Every year, Atlassian organizes a hackathon called codegeist unleashed. This year it's fully devoted to applications of AI on Atlassian's products, another demonstration of Atlassian's vision and commitment to AI.
For the hackathon, we set out to implement the ability to operate on structured data. As we tested and evaluated our first prototypes, we liked the results – sometimes they're even better than Excel's AI! – but we also realized that just spitting out a number wasn't going to cut it for users to be able to rely on it. So, almost as a side result of the hackathon, we also came up with X-ray: a complete description of the information retrieved and steps taken to generate the answer.
We are proud of what we've produced for this contest, and while we would love the recognition, participating was worth it regardless of the outcome.
This is the slide deck for our submission:
As we prepared the submission, we realized we were writing the same over and over in different places, and of course we couldn't help but take advantage of AI. One of the fields in the submission form asks for a brief story of the project. So we uploaded the slide deck to Claude and prompted it with:
The attached document is a presentation for a submission to the
Atlassian CodeGeist Hackathon. Please, write a blog post about
the story of our project based on the presentation. Please write
about: what inspired us, what we learned, how we built the project,
and the challenges we faced. Format the story in Markdown.
What follows is a contribution from our first guest blogger, courtesy of Anthropic.

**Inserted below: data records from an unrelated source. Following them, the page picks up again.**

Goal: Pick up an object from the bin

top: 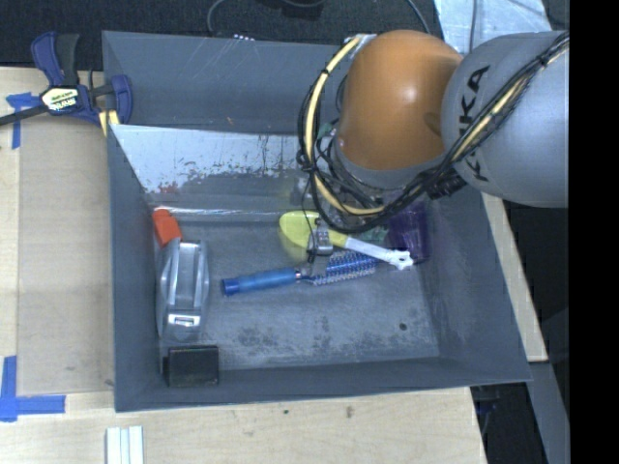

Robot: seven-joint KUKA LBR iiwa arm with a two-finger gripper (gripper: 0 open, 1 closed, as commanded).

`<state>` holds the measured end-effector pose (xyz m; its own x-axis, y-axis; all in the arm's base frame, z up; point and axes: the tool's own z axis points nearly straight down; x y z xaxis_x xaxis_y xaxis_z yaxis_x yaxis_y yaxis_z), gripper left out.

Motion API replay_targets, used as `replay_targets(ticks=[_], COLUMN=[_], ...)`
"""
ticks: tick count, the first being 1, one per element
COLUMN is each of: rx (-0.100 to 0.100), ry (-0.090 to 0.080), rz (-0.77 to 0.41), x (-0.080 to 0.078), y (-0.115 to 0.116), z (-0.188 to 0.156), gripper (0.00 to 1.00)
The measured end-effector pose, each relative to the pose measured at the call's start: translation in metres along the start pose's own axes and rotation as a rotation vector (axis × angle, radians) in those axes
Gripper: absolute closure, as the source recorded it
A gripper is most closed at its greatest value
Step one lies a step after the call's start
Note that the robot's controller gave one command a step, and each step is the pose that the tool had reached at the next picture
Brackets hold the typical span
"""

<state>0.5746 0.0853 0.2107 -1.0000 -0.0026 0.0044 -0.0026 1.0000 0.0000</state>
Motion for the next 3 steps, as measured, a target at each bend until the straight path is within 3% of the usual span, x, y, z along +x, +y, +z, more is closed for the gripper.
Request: replay_targets(ticks=[1, 3], rx=[-0.001, -0.001], ry=[-0.008, -0.013], rz=[0.002, 0.073], x=[-0.001, -0.004], y=[0.000, -0.038], z=[-0.005, 0.101], gripper=[0.00, 0.00])
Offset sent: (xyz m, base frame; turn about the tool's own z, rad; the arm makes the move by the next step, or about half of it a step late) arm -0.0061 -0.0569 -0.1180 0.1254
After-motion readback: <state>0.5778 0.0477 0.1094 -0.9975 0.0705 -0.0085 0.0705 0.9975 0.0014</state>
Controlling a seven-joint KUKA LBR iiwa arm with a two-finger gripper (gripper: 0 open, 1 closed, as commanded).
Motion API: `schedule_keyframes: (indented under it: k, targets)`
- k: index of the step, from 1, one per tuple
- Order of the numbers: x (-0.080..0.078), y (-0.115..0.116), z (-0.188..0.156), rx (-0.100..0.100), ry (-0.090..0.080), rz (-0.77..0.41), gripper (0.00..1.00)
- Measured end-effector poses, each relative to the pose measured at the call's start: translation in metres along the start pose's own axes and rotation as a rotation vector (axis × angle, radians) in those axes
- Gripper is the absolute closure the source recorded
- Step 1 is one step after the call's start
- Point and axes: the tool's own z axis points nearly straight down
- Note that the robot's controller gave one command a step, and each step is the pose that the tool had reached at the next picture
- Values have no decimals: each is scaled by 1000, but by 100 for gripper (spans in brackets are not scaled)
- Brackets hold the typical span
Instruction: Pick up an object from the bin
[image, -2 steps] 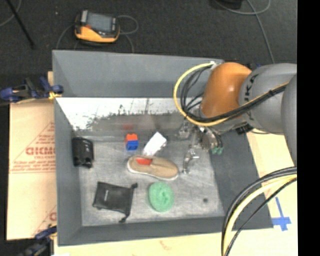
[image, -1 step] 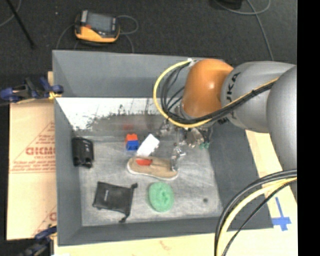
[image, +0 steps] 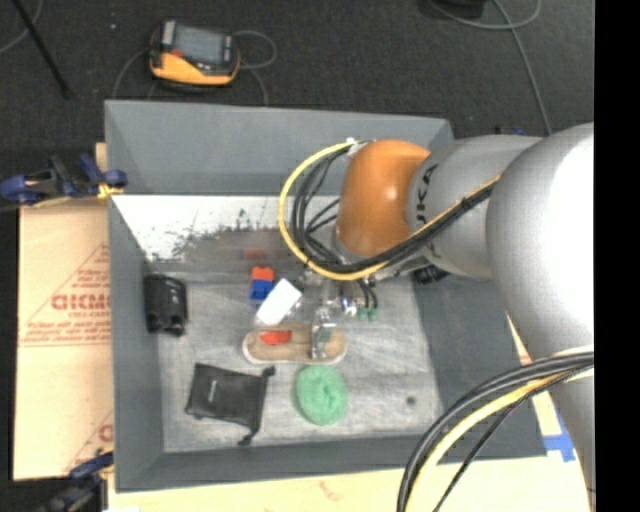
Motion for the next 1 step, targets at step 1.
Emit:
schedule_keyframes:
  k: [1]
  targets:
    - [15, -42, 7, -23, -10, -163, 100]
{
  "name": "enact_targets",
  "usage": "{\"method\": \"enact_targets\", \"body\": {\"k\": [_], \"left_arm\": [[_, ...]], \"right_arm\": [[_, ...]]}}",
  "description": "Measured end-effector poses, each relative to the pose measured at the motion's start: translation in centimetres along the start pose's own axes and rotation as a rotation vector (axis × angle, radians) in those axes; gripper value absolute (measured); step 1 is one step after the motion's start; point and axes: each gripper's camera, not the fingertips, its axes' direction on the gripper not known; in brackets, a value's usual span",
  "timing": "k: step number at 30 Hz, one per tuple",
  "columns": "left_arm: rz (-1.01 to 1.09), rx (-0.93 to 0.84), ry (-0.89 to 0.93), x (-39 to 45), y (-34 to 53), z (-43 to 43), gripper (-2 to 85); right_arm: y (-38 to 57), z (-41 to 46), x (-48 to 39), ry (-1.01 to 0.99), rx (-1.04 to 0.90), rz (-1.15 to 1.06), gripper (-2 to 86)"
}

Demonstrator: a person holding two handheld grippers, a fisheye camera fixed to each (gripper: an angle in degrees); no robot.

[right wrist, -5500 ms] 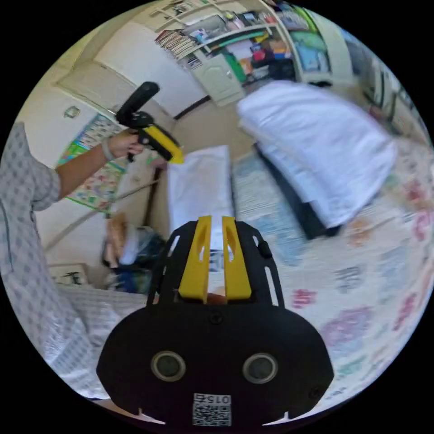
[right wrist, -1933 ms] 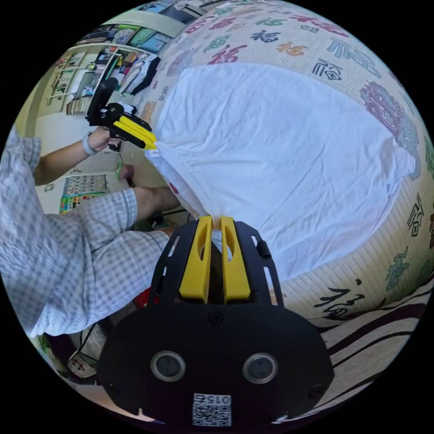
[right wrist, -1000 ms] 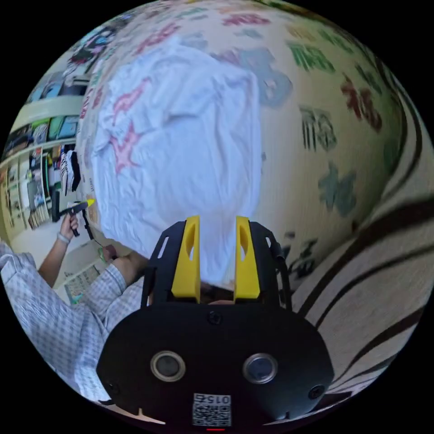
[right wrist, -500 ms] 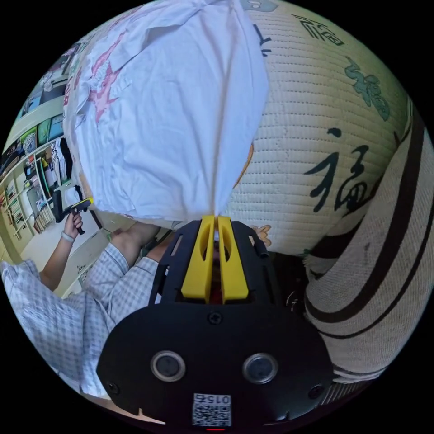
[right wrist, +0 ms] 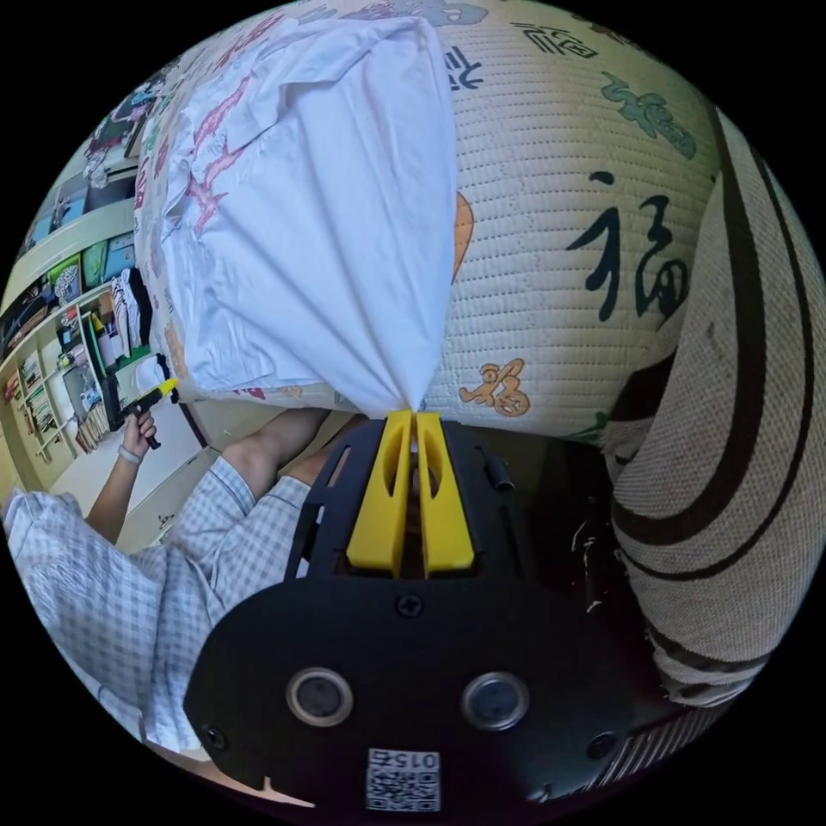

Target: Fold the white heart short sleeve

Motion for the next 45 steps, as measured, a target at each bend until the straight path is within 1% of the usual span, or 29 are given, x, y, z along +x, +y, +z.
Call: {"method": "enact_targets", "body": {"k": [2,5,7,8,10,11,15,18,20,22,24,26,27,29,30,31,32,34,36,38,39,40,42,43,45], "left_arm": [[0.021,-0.024,0.043,1.8,-1.6,3.4,10.7],[-0.037,-0.027,-0.034,3.0,-2.4,6.5,8.5],[-0.051,-0.027,-0.141,3.8,-2.2,6.6,3.3],[-0.006,-0.052,-0.117,4.3,-2.1,6.5,2.1],[0.011,-0.106,-0.049,4.2,-1.9,6.1,1.0],[0.014,-0.104,-0.042,4.1,-1.3,5.2,0.6],[-0.025,-0.085,-0.051,3.4,0.5,2.2,0.2],[-0.035,-0.112,-0.118,3.5,1.1,2.2,0.4],[-0.058,-0.136,-0.145,3.8,1.0,3.7,1.1],[-0.113,-0.143,-0.117,4.0,0.8,4.0,2.1],[-0.127,-0.082,-0.164,5.3,0.6,2.4,3.8],[-0.064,0.017,-0.284,9.1,-1.1,-0.2,7.2],[-0.027,0.052,-0.301,10.5,-1.9,-0.7,8.0],[0.166,0.164,-0.324,16.4,-6.4,-1.3,9.9],[0.206,0.184,-0.323,17.8,-7.8,-1.0,10.5],[0.277,0.205,-0.302,20.3,-10.7,0.1,11.7],[0.319,0.207,-0.276,22.5,-13.7,1.7,12.7],[0.353,0.202,-0.259,25.2,-17.5,4.4,13.3],[0.374,0.164,-0.282,27.1,-20.2,7.4,12.7],[0.365,0.085,-0.387,28.3,-22.2,10.3,8.0],[0.362,0.079,-0.416,28.4,-22.4,10.4,5.7],[0.394,0.076,-0.448,28.7,-22.3,9.9,2.7],[0.434,0.093,-0.440,28.1,-22.1,7.3,0.9],[0.448,0.115,-0.441,27.0,-22.2,4.7,0.4],[0.398,0.154,-0.462,24.2,-23.1,-0.2,-0.1]], "right_arm": [[-0.7,0.3,-0.5,0.023,-0.021,-0.015,-0.4],[-1.4,0.2,-1.2,0.048,-0.045,-0.025,-0.3],[-1.7,0.2,-1.6,0.051,-0.060,-0.030,-0.3],[-1.9,0.2,-1.8,0.051,-0.068,-0.036,-0.3],[-1.9,0.2,-2.2,0.046,-0.078,-0.044,-0.4],[-1.8,0.2,-2.4,0.036,-0.083,-0.050,-0.4],[-1.4,0.3,-3.7,0.044,-0.117,-0.089,-0.6],[-1.3,2.6,-5.0,0.048,-0.203,-0.110,0.1],[-1.6,4.8,-5.5,0.014,-0.242,-0.081,2.7],[-2.0,5.1,-5.6,0.010,-0.259,-0.023,4.3],[-2.4,3.2,-6.1,0.075,-0.193,0.018,5.7],[-3.5,-1.3,-8.8,0.133,-0.002,-0.016,8.5],[-4.0,-2.4,-9.9,0.145,0.047,-0.043,9.1],[-6.7,-5.3,-15.4,0.188,0.219,-0.201,10.4],[-7.6,-5.5,-16.9,0.191,0.251,-0.250,10.7],[-9.7,-5.4,-19.8,0.193,0.293,-0.344,11.3],[-11.9,-4.5,-22.5,0.206,0.306,-0.428,12.3],[-15.3,-2.4,-25.7,0.261,0.283,-0.498,12.9],[-18.1,-0.2,-27.6,0.312,0.249,-0.523,12.3],[-21.0,2.2,-28.4,0.350,0.178,-0.508,8.0],[-21.4,2.4,-28.4,0.362,0.174,-0.497,5.9],[-21.7,2.0,-28.4,0.358,0.173,-0.503,1.6],[-21.8,0.2,-27.6,0.310,0.180,-0.498,0.1],[-21.7,-1.8,-26.4,0.284,0.209,-0.475,-0.2],[-21.5,-5.6,-23.9,0.306,0.282,-0.404,-0.4]]}}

The Story Behind Connie AI - An AI Assistant for Confluence
As former Atlassian employees, we experienced firsthand how challenging it can be to navigate all the information in Confluence. My co-founder and I envisioned an AI assistant that could understand natural language questions about Confluence content and provide direct answers by querying tables and databases. This inspiration led us to create Connie AI, an AI assistant designed specifically for Confluence.
We first launched Connie on the Atlassian Marketplace in June 2023. For Atlassian's 2023 CodeGeist hackathon, our team at Applied Language Understanding (ALU) implemented two major new features: natural language table querying and X-ray explainability.
Building Natural Language Table Querying
Enabling Connie to understand and query tables required a complex AI pipeline. Connie automatically indexes new and updated Confluence pages, decomposing them into semantic chunks. Chunks containing structured data like tables are flagged.
When a user asks a natural language question, Connie retrieves the most relevant chunks. If any chunks have structured data, Connie uses GPT-3.5 to convert the question into a custom pseudo-SQL query language. This allows Connie to perform powerful operations like unit conversions and date reformatting on the fly.
We built a custom engine to execute these AI-generated queries while generating explanations of the operations performed. The output is passed to GPT-3.5 to generate a final human-readable answer. Streaming responses directly to the client reduces perceived latency.
Adding X-ray Explainability
We realized trust would be a challenge - users needed more than just a magical answer from an AI assistant. Our solution was X-ray, a feature that shows the user every retrieved fact, reasoning step, and operation behind each answer. This helps build user trust and aids in detecting any potential errors.
X-ray is an innovative capability - Connie is the only system we know of that provides this level of transparency into an AI's process.
Overcoming Challenges with Forge
Building Connie's complex pipeline required moving beyond Forge's robust default security. We implemented cryptographic signing for all communications and enforced user access rights at runtime. We added easy opt-outs for any potentially shared data.
Forge's spacePage, macro, and customUI modules allowed Connie to integrate naturally into Confluence. We were even able to add support for dark-mode in just a day.
What's Next for Connie AI
Looking ahead, our priorities are bringing Connie's table analysis to Confluence databases, expanding the capabilities of the query language, and improving latency and reliability by bringing inference in-house.
The Connie AI project shows how AI can thoughtfully augment human intelligence. We overcame key challenges to build an assistant that provides powerful capabilities and unprecedented transparency. Connie AI represents the exciting future potential of AI to aid knowledge workers.